Barb decided this was where she needed to be. However, when she announced to her grown children, “I am going to the jungle this summer to work as a missionary,” they were not encouraging. “You know, you’re losing it, Mother,” one said. Another commented, “I’m proud of you. Mom, but can’t you do something nice and safe that is a little bit closer to home than East Africa?” Another questioned her wisdom. “I don’t want you to die!”

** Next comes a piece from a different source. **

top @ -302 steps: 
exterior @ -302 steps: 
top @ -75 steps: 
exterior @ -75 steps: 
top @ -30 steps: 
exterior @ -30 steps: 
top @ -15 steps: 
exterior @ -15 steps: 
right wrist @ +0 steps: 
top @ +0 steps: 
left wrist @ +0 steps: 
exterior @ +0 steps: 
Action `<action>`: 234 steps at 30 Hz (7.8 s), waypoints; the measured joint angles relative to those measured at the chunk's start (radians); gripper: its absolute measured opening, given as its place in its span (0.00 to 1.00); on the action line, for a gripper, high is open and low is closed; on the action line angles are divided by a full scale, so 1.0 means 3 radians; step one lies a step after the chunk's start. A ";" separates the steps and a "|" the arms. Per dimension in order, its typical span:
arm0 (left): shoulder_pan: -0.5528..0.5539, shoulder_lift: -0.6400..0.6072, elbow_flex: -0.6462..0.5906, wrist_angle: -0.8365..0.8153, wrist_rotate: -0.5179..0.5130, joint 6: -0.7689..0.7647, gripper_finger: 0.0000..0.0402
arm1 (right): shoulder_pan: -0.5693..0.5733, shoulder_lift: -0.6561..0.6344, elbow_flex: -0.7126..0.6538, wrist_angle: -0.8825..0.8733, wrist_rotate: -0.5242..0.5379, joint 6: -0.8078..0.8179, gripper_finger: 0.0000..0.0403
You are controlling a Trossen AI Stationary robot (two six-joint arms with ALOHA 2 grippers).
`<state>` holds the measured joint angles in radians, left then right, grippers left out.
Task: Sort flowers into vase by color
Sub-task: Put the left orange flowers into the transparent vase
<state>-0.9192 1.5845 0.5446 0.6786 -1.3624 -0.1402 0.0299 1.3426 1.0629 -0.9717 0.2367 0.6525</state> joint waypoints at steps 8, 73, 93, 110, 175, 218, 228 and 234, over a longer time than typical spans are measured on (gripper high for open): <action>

Barb finally blurted out, “I tried to teach you how to live, and now I am going to teach you how to die.” 1

A Challenge to Be

That is insightful. We spend our lifetime learning how to live in the world, and very few of us spend time learning how to die. Every day we are getting closer to the grave. We need to learn to live a life that will lead us into the kingdom of God. Jesus came into the world not to live. His focus is not to make a living in the world. He came into the world to die. He died so that we may live. And he is teaching us not to make a living in the world, but how to live in order to enter into the Kingdom of God. He is telling us to work for treasures that will follow us into eternal life. The readings of the Scripture today describe two styles of behavior. There are the godly and the ungodly ways. There is a contrast drawn between the path taken by the wise or the upright and that taken by the foolish and sinful. Everyone is encouraged to choose the path of wisdom over the path of folly. The path of the foolish is revealed in various forms of social unrest: jealousy, selfish ambition, war, disorder and every foul practice. The path of godly wisdom shows fruits in purity, peace, gentleness, compliance, mercy, consistency and sincerity. We, therefore, are not to compete with others to be the greatest, because only God can be the Greatest. We are challenged to be the best version that God wants us to be. To be in the Kingdom of God, it is wise that we stop competing with others, and begin to challenge ourselves to be the best version that God wants us to be. The way to become the best version of the person God wants us to be is a servant of others. “If anyone wishes to be first, he shall be the last of all and the servant of all.”

1 . Make a Difference: Responding to God’s Call to Love the World (Nashville: Thomas Nelson, Inc., 2004), pp. 37-38.